The response has been very positive and to me this has been the most surprising thing. I’ve not had anyone yell at me about this yet. People online yell at me for all sorts of reasons normally, I’m either doing something right with this or I’ve gone very wrong! The future will no doubt arrive at some point and tell me. I’ve spoken to someone at Marvel about a trans character they haven’t announced publicly yet, asking if they’ll make the announcement during trans comic book month. Yet to get a final answer though so I can’t say anything about that yet.

What happens during the rest of the year?

Hopefully creators and publishers will stop with transphobic nonsense like Airboy and Justice League 3000. I’ll continue talking about comic book diversity and working behind the scenes with comic book creators on how to do trans comic book characters in a positive way.

What resources would you point people to if they want to know more
about trans issues and trans comics?

I wrote about how to create a positive trans comic book character over here. As for trans issues, well I’d hesitate to point anyone at a single site. The best way to learn is to do your research (wiki and so on), read a variety of trans people online and talk to trans people. That way you’ll start to understand trans topics a lot better.
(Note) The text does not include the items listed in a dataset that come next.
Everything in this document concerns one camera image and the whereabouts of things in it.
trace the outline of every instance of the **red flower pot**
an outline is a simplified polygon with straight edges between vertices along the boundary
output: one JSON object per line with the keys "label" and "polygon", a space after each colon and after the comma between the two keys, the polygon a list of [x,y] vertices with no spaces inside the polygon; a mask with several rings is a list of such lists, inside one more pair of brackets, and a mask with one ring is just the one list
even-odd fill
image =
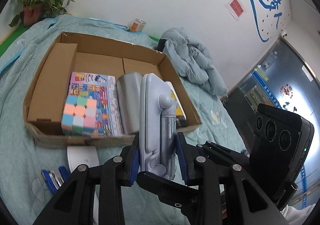
{"label": "red flower pot", "polygon": [[23,25],[30,27],[39,21],[41,15],[42,4],[38,4],[34,9],[29,10],[29,7],[23,8]]}

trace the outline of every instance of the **white cloth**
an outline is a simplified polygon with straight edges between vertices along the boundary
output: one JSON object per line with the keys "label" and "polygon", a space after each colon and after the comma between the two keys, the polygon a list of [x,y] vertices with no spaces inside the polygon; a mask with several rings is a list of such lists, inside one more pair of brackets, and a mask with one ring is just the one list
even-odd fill
{"label": "white cloth", "polygon": [[281,211],[281,214],[285,217],[290,225],[302,225],[314,207],[315,204],[312,204],[302,210],[297,210],[295,207],[287,205]]}

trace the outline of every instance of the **camera lens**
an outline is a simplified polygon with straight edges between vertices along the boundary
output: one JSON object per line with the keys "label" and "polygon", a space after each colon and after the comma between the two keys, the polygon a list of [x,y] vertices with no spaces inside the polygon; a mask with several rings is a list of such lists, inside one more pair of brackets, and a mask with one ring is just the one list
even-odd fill
{"label": "camera lens", "polygon": [[258,117],[257,119],[257,129],[260,131],[262,128],[262,118]]}
{"label": "camera lens", "polygon": [[281,150],[286,151],[291,144],[291,135],[288,130],[283,130],[280,134],[279,145]]}
{"label": "camera lens", "polygon": [[268,121],[265,130],[266,139],[273,140],[276,135],[276,124],[273,121]]}

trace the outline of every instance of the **security camera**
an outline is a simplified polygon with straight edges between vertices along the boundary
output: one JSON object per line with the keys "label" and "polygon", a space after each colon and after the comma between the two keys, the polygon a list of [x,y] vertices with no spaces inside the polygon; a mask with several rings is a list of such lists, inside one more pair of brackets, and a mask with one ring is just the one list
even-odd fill
{"label": "security camera", "polygon": [[280,33],[280,36],[283,37],[283,38],[286,37],[286,36],[288,36],[287,31],[282,28],[282,29],[281,29],[281,33]]}

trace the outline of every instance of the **cardboard box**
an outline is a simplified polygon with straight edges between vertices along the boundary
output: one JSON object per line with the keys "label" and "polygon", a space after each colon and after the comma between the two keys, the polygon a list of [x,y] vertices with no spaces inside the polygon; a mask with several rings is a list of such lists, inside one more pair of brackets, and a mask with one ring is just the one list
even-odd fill
{"label": "cardboard box", "polygon": [[194,131],[200,117],[168,57],[158,51],[103,37],[62,32],[42,59],[23,102],[23,118],[36,144],[46,147],[67,145],[130,145],[133,135],[121,137],[64,136],[61,129],[63,107],[72,71],[115,76],[128,72],[154,73],[170,81]]}

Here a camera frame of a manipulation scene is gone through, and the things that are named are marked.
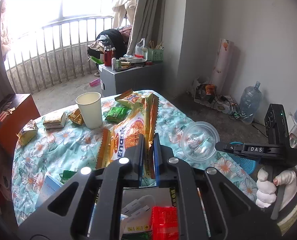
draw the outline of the hand
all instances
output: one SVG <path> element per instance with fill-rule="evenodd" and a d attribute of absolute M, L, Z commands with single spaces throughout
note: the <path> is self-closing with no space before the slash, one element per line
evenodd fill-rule
<path fill-rule="evenodd" d="M 257 174 L 256 185 L 258 191 L 256 192 L 257 200 L 255 204 L 261 208 L 271 206 L 276 200 L 276 186 L 285 184 L 284 196 L 280 210 L 282 210 L 294 197 L 297 191 L 296 175 L 294 171 L 285 170 L 273 179 L 273 183 L 268 181 L 268 173 L 261 168 Z"/>

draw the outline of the transparent plastic bowl
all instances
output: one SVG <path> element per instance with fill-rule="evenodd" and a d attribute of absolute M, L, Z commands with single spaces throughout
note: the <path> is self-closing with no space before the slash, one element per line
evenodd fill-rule
<path fill-rule="evenodd" d="M 220 141 L 217 130 L 207 122 L 189 125 L 181 137 L 181 148 L 191 162 L 202 163 L 215 152 L 215 144 Z"/>

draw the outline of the gray box
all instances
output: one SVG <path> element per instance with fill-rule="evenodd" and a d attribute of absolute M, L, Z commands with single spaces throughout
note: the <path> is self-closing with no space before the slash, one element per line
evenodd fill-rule
<path fill-rule="evenodd" d="M 104 97 L 121 94 L 129 89 L 150 89 L 161 93 L 163 84 L 163 63 L 134 67 L 124 71 L 114 71 L 112 67 L 99 66 L 102 95 Z"/>

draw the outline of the paper cup
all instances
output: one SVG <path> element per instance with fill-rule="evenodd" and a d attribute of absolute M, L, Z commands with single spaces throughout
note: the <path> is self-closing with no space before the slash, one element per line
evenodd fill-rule
<path fill-rule="evenodd" d="M 76 103 L 81 111 L 87 128 L 94 129 L 102 125 L 101 94 L 89 92 L 76 98 Z"/>

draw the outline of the cup rim
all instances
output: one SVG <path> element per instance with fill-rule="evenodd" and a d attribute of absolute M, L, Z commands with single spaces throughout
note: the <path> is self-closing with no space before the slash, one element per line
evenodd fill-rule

7. Imagine you can pitch one comic-related property to a broadcast
company (network, cable, streaming or movie company)? What do you pitch?

If I had to pick one I’d go for one I know would be successful, Gotham Academy from DC Comics. It has everything a TV series needs, a contained location, new and known characters in an established property. I’m not sure why Gotham Academy isn’t already a TV show really, it would be wildly successful.